Re: Firewall rules to block unwanted protocolls on given ports
On Sat, Mar 19, 2011 at 06:05:49AM -0700, johhny_at_poland77 wrote: Does somebody has an idea, that what kind of iptables/pf rule must i use to achieve this?: i only want to allow these connections [on the output chain]: on port 53 output only allow udp - dns on port 80 output only allow tcp - http on port 443 output only allow tcp - https on port 993 output only allow tcp - imaps on port 465 output only allow tcp - smtps on port 22 output only allow tcp - ssh on port 20-21 output only allow cp - ftp on port 989-990 output only allow tcp - ftps on port 1194 output only allow udp - OpenVPN So that e.g.: OpenVPN on port 443 would be blocked, because only HTTPS is allowed on port 443 outbound. You can't do that with pf, since it doesn't look at the content of packets. For some of these protocols, you can easily send traffic to a proxy on the firewall machine; this can, for instance, be used to make sure that everything going over port 80 is HTTP. See ftp-proxy(8). I know of no such solution for imaps, though.

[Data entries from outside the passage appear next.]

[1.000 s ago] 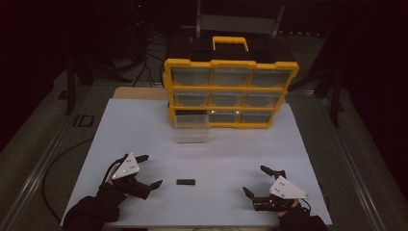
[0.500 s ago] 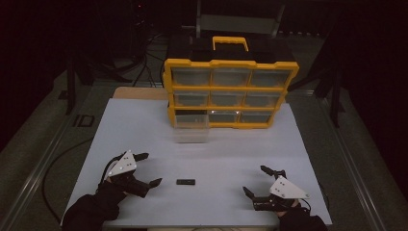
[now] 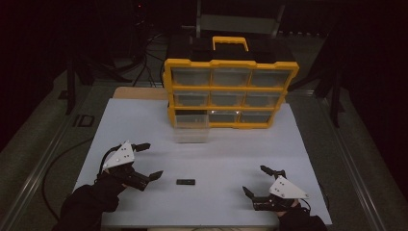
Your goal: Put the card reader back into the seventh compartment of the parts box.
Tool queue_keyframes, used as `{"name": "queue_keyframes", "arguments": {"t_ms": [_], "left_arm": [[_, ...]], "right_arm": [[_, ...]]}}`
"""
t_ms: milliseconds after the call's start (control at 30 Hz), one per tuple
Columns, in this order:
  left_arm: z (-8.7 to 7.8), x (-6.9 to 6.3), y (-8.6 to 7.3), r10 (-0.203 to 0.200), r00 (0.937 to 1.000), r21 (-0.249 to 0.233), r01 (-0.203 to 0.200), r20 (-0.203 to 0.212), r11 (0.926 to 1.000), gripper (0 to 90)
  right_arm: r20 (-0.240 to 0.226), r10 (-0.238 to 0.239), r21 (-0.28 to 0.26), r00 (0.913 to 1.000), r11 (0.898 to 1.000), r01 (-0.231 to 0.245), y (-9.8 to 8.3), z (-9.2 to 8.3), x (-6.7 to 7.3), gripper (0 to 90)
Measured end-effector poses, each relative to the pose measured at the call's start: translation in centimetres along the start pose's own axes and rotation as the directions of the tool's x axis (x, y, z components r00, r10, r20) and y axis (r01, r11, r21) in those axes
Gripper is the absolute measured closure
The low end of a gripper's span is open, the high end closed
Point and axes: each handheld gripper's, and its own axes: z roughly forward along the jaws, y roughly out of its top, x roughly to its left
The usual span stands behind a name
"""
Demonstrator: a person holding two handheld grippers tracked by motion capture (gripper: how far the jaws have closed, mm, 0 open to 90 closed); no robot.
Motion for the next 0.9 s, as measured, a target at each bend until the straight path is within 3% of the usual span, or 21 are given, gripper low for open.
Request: {"name": "queue_keyframes", "arguments": {"t_ms": [500, 900], "left_arm": [[0.2, -0.1, 4.0, 0.075, 0.9954, -0.025, -0.073, 0.060, 0.9970, 0.0], [1.9, -0.8, 6.1, 0.126, 0.9831, -0.033, -0.122, 0.133, 0.9919, 0.0]], "right_arm": [[0.002, 0.007, -0.002, 1.0000, 1.000, -0.007, 0.0, -0.1, 0.0, 8.9], [0.003, 0.000, -0.002, 1.0000, 1.000, 0.000, 0.0, -0.1, -0.1, 8.9]]}}
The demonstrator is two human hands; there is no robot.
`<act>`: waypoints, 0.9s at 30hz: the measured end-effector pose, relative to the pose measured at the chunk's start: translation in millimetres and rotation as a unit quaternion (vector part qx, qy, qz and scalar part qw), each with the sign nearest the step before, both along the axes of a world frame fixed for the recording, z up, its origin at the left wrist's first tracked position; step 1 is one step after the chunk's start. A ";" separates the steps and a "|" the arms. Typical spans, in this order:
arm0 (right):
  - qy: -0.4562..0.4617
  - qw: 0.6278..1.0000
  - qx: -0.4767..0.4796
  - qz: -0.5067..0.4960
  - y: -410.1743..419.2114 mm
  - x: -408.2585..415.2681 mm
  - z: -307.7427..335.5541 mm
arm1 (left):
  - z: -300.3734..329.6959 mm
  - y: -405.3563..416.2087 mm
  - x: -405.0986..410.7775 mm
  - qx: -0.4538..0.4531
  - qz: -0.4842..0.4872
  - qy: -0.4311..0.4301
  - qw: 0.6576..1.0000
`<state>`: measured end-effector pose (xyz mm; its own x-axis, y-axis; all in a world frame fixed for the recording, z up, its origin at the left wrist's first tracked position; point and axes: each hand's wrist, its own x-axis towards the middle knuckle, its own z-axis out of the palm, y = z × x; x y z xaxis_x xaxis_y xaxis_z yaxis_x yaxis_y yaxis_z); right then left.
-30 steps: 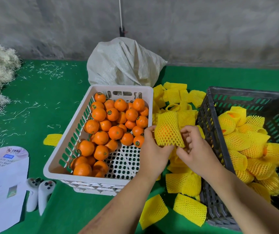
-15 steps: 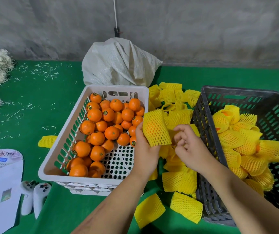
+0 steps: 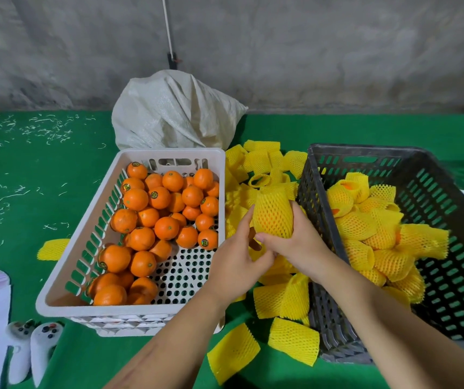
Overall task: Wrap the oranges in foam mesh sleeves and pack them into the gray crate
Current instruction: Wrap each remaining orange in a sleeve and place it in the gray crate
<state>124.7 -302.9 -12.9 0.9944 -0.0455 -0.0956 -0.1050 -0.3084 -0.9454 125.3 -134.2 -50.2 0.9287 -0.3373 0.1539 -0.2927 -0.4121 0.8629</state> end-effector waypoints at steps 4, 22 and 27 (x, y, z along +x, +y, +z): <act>-0.037 0.964 0.180 -0.190 -25.8 11.0 9.0 | -4.5 2.0 -2.9 0.001 -0.016 -0.021 1.000; -0.114 0.876 -0.463 -0.067 -33.1 5.8 10.9 | -3.7 -6.2 6.6 -0.117 0.099 0.007 0.988; -0.142 0.934 -0.316 0.088 48.6 27.2 4.1 | 4.4 10.5 20.6 -0.196 0.165 0.016 0.967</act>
<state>151.9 -254.3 -8.8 0.9730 0.1622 0.1640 0.2267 -0.8034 -0.5507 145.9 -123.7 -45.8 0.9823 0.0561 0.1786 -0.1711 -0.1186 0.9781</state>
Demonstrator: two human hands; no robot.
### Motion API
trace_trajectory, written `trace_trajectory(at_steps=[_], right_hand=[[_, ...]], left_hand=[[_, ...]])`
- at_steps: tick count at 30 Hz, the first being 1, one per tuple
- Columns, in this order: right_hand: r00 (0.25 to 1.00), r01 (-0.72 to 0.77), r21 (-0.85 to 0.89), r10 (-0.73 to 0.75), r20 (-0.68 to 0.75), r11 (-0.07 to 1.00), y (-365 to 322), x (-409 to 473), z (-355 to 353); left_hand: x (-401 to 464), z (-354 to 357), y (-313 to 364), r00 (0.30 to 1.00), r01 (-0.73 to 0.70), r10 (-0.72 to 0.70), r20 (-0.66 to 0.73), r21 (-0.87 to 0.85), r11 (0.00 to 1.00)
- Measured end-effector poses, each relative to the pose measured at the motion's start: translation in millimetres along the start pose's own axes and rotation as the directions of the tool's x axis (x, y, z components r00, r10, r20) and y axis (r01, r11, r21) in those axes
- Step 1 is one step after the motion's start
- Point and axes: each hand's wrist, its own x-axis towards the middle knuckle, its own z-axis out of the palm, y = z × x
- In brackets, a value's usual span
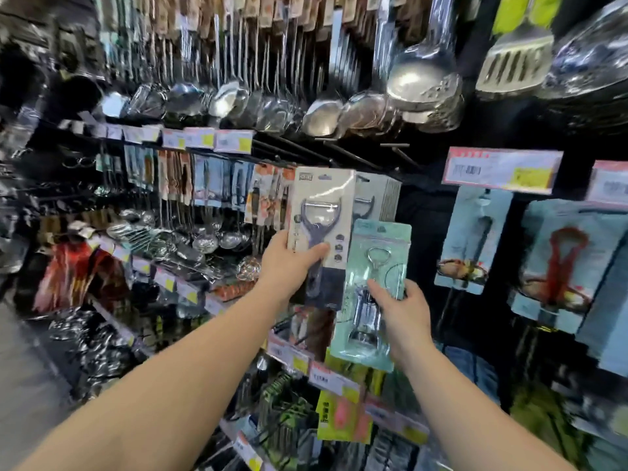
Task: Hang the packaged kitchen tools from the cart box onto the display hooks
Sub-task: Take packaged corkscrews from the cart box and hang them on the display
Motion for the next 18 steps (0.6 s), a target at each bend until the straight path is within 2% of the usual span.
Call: trace_trajectory(at_steps=[7,11,16,18], right_hand=[[0.972,0.005,-0.016,-0.009,-0.236,1.000,15.8,13.9,34.2],[0.942,0.000,0.005,0.001,-0.335,1.000,25.0,15.0,44.7],[0.911,0.032,0.001,-0.028,-0.412,1.000,31.8,9.6,52.5],[0.901,0.052,-0.024,-0.057,-0.431,0.998,27.1,6.2,52.3]], left_hand=[[67.9,-0.5,-4.7,0.980,-0.114,0.123,0.158,-0.067,0.991],[84.7,-4.4,-13.1,0.945,-0.113,0.136,0.296,-0.096,0.989],[87.8,-7.1,-15.7,0.923,-0.089,0.100,0.372,-0.048,0.995],[84.4,-8.7,-13.9,0.935,-0.139,0.110,0.336,0.064,0.988]])
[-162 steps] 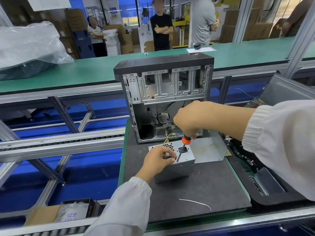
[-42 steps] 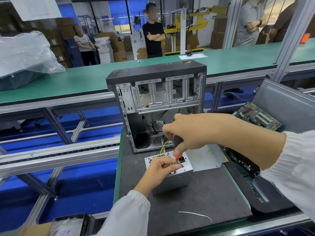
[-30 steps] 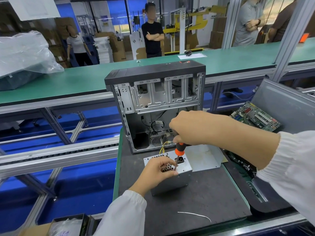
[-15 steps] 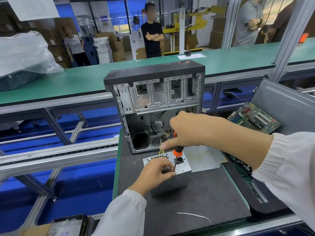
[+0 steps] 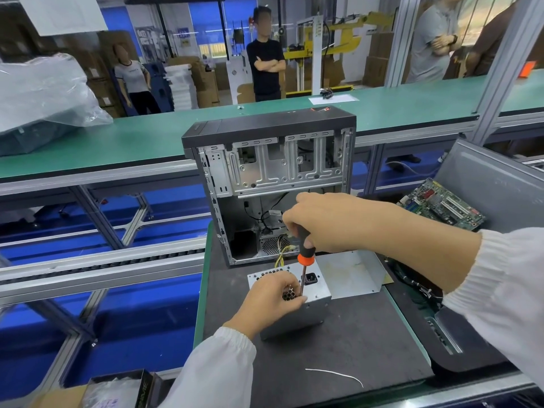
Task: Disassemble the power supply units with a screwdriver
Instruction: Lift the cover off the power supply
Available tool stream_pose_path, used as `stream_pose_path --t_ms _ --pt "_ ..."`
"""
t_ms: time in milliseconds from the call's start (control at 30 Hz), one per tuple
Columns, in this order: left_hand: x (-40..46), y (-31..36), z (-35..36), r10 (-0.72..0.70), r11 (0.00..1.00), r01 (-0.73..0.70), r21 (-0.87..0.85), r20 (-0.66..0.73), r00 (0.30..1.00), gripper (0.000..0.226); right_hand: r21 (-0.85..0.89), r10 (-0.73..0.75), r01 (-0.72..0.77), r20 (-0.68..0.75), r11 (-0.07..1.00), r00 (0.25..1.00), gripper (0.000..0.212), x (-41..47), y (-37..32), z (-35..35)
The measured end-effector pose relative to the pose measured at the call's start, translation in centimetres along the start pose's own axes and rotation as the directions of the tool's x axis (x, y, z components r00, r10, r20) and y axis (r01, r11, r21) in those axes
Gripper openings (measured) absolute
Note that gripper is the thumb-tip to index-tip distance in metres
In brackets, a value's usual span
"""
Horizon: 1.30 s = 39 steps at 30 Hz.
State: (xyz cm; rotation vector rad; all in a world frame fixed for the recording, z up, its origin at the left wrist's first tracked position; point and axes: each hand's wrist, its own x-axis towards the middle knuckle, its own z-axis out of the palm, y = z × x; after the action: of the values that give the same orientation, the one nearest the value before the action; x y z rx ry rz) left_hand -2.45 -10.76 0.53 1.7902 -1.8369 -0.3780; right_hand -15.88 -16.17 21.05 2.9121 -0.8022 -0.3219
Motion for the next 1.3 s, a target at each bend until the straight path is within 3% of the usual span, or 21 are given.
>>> stream_pose_path --t_ms 200,333,433,533,667,833,967,1067,1167,1233,1300 --pt "0.0 0.0 -0.4 -0.026 0.995 0.021 -0.097 -0.047 0.999 0.022 0.006 0.038 -0.038 -0.063 0.999 0.997 0.016 0.0 0.2 -0.3" --pt "-0.7 -1.4 -1.7 -0.169 0.958 0.128 -0.255 -0.143 0.975 0.02 0.101 0.06 -0.046 -0.134 0.994 0.989 0.016 0.2 0.2 -0.6" --pt "-1.3 -2.6 -2.6 -0.325 0.895 0.212 -0.393 -0.247 0.913 0.018 0.181 0.067 -0.032 -0.192 0.983 0.979 0.021 0.8 -0.1 -0.4" --pt "-1.8 -3.7 -3.2 -0.506 0.745 0.307 -0.593 -0.203 0.838 0.022 0.221 0.061 -0.011 -0.217 0.975 0.974 0.026 1.9 -0.7 0.3" --pt "-2.8 -4.9 -2.9 -0.581 0.399 0.234 -0.887 -0.047 0.813 0.023 0.285 0.046 0.012 -0.194 0.959 0.98 0.033 3.3 -1.3 2.1" --pt "-2.5 -5.8 -1.6 -0.619 0.175 0.26 -0.95 0.1 0.779 0.033 0.41 0.084 -0.01 -0.163 0.912 0.983 0.03 4.8 -1.8 5.1" --pt "-2.9 -8.0 -1.9 -0.635 0.034 0.198 -0.98 0.132 0.761 0.04 0.496 0.16 -0.069 -0.143 0.865 0.977 0.034 5.6 -0.9 6.8" --pt "-3.7 -10.2 -2.3 -0.693 0.028 0.205 -0.978 0.129 0.71 0.039 0.513 0.187 -0.085 -0.15 0.854 0.971 0.036 6.0 -0.2 7.5" --pt "-4.3 -11.6 -2.2 -0.737 0.113 0.31 -0.944 0.129 0.663 0.039 0.524 0.195 -0.083 -0.161 0.848 0.968 0.037 6.5 -0.2 7.9" --pt "-4.8 -12.0 -1.9 -0.739 0.242 0.424 -0.872 0.118 0.663 0.038 0.531 0.192 -0.076 -0.168 0.844 0.967 0.036 6.8 -0.4 8.1" --pt "-5.1 -12.2 -1.3 -0.72 0.443 0.546 -0.71 0.081 0.689 0.031 0.533 0.188 -0.071 -0.169 0.843 0.968 0.036 7.1 -0.6 8.3"
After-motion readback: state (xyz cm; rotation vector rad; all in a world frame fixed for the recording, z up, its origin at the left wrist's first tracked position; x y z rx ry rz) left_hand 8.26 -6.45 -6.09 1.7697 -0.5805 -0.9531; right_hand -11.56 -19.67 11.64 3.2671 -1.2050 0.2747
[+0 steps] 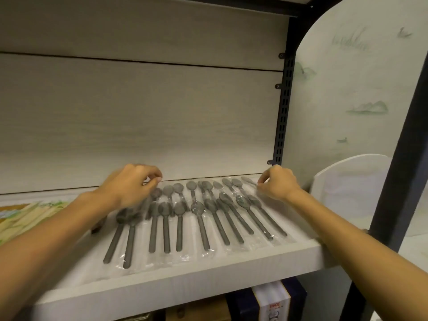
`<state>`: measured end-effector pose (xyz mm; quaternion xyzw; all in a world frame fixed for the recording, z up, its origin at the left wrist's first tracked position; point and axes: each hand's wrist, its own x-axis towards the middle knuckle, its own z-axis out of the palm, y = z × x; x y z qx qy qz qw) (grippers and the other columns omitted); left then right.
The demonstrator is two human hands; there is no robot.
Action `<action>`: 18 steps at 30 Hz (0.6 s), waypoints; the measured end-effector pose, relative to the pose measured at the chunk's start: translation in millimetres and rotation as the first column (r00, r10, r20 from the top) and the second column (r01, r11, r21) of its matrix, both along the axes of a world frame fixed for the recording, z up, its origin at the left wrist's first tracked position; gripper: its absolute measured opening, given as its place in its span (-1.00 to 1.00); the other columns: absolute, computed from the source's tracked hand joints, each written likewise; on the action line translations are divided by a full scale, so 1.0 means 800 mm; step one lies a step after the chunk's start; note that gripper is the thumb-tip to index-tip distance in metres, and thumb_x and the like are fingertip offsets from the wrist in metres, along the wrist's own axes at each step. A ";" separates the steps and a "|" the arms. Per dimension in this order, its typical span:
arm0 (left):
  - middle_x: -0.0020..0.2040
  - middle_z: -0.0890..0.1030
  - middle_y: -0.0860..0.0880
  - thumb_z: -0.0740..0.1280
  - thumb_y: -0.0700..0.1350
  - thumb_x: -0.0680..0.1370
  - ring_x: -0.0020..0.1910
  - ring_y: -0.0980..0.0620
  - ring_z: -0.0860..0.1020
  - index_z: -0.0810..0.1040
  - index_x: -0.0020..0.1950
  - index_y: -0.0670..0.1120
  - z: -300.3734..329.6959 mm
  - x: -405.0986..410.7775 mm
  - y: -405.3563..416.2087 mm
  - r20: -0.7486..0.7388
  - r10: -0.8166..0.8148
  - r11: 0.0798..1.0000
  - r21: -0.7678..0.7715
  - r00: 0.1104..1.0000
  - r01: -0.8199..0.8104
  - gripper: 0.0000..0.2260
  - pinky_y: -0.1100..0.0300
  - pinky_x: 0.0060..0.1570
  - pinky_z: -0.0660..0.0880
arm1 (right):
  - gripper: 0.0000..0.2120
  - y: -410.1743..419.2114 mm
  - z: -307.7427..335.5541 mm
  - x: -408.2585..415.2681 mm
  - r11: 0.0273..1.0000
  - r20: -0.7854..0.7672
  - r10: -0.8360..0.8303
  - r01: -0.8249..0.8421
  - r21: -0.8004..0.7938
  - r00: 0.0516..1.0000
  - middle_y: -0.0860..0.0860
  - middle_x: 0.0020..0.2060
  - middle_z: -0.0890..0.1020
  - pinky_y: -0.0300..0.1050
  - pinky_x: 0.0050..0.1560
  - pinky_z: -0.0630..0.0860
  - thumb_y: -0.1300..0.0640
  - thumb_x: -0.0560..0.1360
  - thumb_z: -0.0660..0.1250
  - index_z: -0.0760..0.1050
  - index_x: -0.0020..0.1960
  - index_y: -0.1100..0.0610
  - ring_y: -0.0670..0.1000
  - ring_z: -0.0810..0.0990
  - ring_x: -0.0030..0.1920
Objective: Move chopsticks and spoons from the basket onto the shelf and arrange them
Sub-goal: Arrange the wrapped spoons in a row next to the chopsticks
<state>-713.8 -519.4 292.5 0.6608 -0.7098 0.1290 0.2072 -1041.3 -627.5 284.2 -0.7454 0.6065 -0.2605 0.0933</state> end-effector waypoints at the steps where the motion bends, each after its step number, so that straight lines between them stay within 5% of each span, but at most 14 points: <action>1: 0.01 0.62 0.12 0.22 0.02 0.60 -0.02 0.02 0.56 0.58 0.10 0.08 -0.001 0.005 0.008 -0.004 0.016 1.000 -0.003 1.000 -0.016 -0.83 0.06 -0.04 0.52 | -0.89 -0.001 -0.001 0.005 1.000 -0.011 0.014 -0.014 0.011 1.000 0.10 -0.07 0.67 -0.08 -0.05 0.50 0.16 0.44 0.34 0.64 -0.19 0.04 0.16 0.59 0.02; 8: -0.04 0.65 0.11 0.27 0.00 0.56 -0.04 0.00 0.58 0.57 0.07 0.13 -0.010 0.041 0.058 -0.073 0.135 0.991 -0.010 0.988 -0.136 -0.86 0.06 -0.03 0.52 | -0.74 -0.002 -0.011 0.004 0.998 0.016 0.059 -0.059 -0.026 0.998 0.12 -0.11 0.68 -0.06 0.04 0.52 -0.06 0.52 0.31 0.64 -0.04 0.11 0.14 0.61 -0.01; 11: -0.09 0.65 0.13 0.28 -0.02 0.55 -0.06 0.05 0.60 0.57 0.00 0.15 -0.004 0.046 0.078 -0.119 0.162 0.986 -0.016 0.980 -0.165 -0.89 0.09 -0.06 0.51 | -0.78 0.003 -0.008 0.006 0.988 0.030 0.078 -0.073 -0.135 0.997 0.10 -0.08 0.69 -0.07 0.01 0.53 -0.01 0.53 0.28 0.63 -0.01 0.08 0.11 0.62 -0.07; 15: -0.11 0.64 0.15 0.29 -0.10 0.57 -0.08 0.08 0.59 0.59 -0.05 0.13 -0.005 0.039 0.107 -0.185 0.133 0.989 -0.041 0.974 -0.143 -0.87 0.17 -0.11 0.46 | -0.78 0.031 0.013 0.026 0.929 0.009 0.309 -0.300 -0.216 0.951 0.02 0.03 0.68 -0.23 0.02 0.41 0.13 0.57 0.26 0.62 0.12 0.17 -0.04 0.57 -0.05; 18: -0.06 0.62 0.13 0.30 -0.12 0.58 -0.04 0.10 0.57 0.63 0.03 0.01 -0.018 0.029 0.120 -0.193 0.083 0.996 -0.014 0.978 -0.088 -0.87 0.48 -0.14 0.34 | -0.72 0.060 0.028 0.059 0.862 -0.077 0.472 -0.478 -0.169 0.878 0.03 0.13 0.64 -0.18 0.10 0.45 0.09 0.58 0.25 0.57 0.22 0.16 -0.01 0.58 0.07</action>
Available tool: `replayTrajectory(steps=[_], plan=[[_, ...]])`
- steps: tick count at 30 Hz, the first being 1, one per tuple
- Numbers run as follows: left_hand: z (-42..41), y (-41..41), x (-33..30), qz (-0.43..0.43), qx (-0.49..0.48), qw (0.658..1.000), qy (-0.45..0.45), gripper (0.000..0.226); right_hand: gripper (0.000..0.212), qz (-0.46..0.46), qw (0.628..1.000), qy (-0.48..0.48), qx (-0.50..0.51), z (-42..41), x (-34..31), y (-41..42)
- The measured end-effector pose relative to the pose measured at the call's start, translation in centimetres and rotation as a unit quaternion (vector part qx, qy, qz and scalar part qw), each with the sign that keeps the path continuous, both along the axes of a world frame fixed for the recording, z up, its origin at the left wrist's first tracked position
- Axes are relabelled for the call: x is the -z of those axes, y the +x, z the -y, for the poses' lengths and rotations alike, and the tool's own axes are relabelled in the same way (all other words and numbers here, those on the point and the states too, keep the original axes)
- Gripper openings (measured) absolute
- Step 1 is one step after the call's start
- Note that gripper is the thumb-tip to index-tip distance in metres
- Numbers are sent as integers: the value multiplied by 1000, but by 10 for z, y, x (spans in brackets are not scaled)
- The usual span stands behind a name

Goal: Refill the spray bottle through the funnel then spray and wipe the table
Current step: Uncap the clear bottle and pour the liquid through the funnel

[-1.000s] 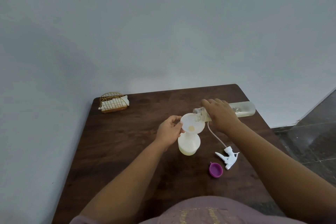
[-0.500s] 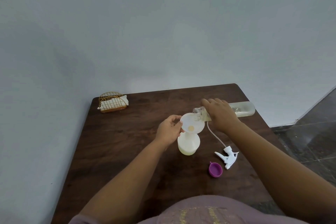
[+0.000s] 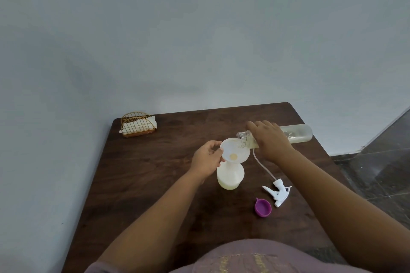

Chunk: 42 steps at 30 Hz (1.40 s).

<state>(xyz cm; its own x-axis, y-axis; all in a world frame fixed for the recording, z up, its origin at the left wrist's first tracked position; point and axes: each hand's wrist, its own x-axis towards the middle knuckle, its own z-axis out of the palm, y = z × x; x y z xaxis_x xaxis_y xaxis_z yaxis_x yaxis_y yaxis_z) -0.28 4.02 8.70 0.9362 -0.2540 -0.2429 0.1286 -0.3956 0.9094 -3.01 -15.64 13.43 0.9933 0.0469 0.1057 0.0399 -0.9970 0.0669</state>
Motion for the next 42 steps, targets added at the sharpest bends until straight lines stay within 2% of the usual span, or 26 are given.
replayTrajectory(steps=[42], plan=[[0,-3,-2,9,-2,1000,11,28,44,7,1000,-9,-6,-2,-5,-5]])
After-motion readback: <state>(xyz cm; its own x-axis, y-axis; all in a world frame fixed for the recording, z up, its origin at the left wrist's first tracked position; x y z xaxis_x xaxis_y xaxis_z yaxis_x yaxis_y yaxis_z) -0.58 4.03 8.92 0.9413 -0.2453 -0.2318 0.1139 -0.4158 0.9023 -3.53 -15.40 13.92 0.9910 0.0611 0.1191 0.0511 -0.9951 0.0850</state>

If you're just worried about people running BitTorrent/Skype, install something like net/snort or net/bro and send angry mail to everyone who shows up in the logs. On the other hand, if you believe that restricting traffic to specific protocols makes it impossible to get arbitrary data out of your network, look at e.g. net/iodine (tunnel IPv4 over DNS). Joachim -- PotD: net/powerdns,-ldap - ldap module for powerdns http://www.joachimschipper.nl/
Re: Firewall rules to block unwanted protocolls on given ports
On 19 Mar 2011, at 09:05, johhny_at_poland77 wrote: Does somebody has an idea, that what kind of iptables/pf rule must i use to achieve this?: i only want to allow these connections [on the output chain]: on port 53 output only allow udp - dns TCP also needs to be allowed for DNS (to allow for large DNSSEC packets). Michael
Re: Firewall rules to block unwanted protocolls on given ports
On Sat, Mar 19, 2011 at 06:05:49AM -0700, johhny_at_poland77 wrote: Does somebody has an idea, that what kind of iptables/pf rule must i use to achieve this?: i only want to allow these connections [on the output chain]: on port 53 output only allow udp - dns on port 80 output only allow tcp - http on port 443 output only allow tcp - https on port 993 output only allow tcp - imaps on port 465 output only allow tcp - smtps on port 22 output only allow tcp - ssh on port 20-21 output only allow cp - ftp on port 989-990 output only allow tcp - ftps on port 1194 output only allow udp - OpenVPN So that e.g.: OpenVPN on port 443 would be blocked, because only HTTPS is allowed on port 443 outbound. Any ideas? :\ Your question is very ambiguous. On which layer do you want to do the filtering?